▶ **AIM OF THE TASK**
From the first line to the last, write out the listing exactly.

▶ **DATA EXTRACT**
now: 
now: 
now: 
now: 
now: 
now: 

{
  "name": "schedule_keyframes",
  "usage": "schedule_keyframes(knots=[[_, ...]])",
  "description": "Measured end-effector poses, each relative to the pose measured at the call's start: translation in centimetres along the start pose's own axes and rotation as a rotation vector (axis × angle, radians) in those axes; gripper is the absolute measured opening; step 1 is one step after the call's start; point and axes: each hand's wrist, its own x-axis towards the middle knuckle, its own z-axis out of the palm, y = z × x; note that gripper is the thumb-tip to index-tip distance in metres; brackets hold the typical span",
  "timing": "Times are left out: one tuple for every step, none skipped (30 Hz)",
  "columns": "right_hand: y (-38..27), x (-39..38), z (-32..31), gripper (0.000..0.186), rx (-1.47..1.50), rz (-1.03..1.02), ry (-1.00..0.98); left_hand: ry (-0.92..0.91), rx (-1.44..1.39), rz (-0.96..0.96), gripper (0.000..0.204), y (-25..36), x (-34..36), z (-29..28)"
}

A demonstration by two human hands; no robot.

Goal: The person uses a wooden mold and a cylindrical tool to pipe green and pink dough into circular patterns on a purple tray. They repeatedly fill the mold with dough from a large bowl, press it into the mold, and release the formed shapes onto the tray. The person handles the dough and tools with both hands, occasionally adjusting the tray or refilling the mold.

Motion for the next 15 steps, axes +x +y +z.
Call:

▶ **TASK ANSWER**
now: 
now: 
now: 
now: 
now: 
now: 

{
  "name": "schedule_keyframes",
  "usage": "schedule_keyframes(knots=[[_, ...]])",
  "description": "Measured end-effector poses, each relative to the pose measured at the call's start: translation in centimetres along the start pose's own axes and rotation as a rotation vector (axis × angle, radians) in those axes; gripper is the absolute measured opening; step 1 is one step after the call's start; point and axes: each hand's wrist, its own x-axis towards the middle knuckle, its own z-axis out of the palm, y = z × x; note that gripper is the thumb-tip to index-tip distance in metres; brackets hold the typical span",
  "timing": "Times are left out: one tuple for every step, none skipped (30 Hz)",
  "columns": "right_hand: y (-38..27), x (-39..38), z (-32..31), gripper (0.000..0.186), rx (-1.47..1.50), rz (-1.03..1.02), ry (-1.00..0.98); left_hand: ry (-0.92..0.91), rx (-1.44..1.39), rz (-0.96..0.96), gripper (0.000..0.204), y (-25..36), x (-34..36), z (-29..28)"
}

A demonstration by two human hands; no robot.

Goal: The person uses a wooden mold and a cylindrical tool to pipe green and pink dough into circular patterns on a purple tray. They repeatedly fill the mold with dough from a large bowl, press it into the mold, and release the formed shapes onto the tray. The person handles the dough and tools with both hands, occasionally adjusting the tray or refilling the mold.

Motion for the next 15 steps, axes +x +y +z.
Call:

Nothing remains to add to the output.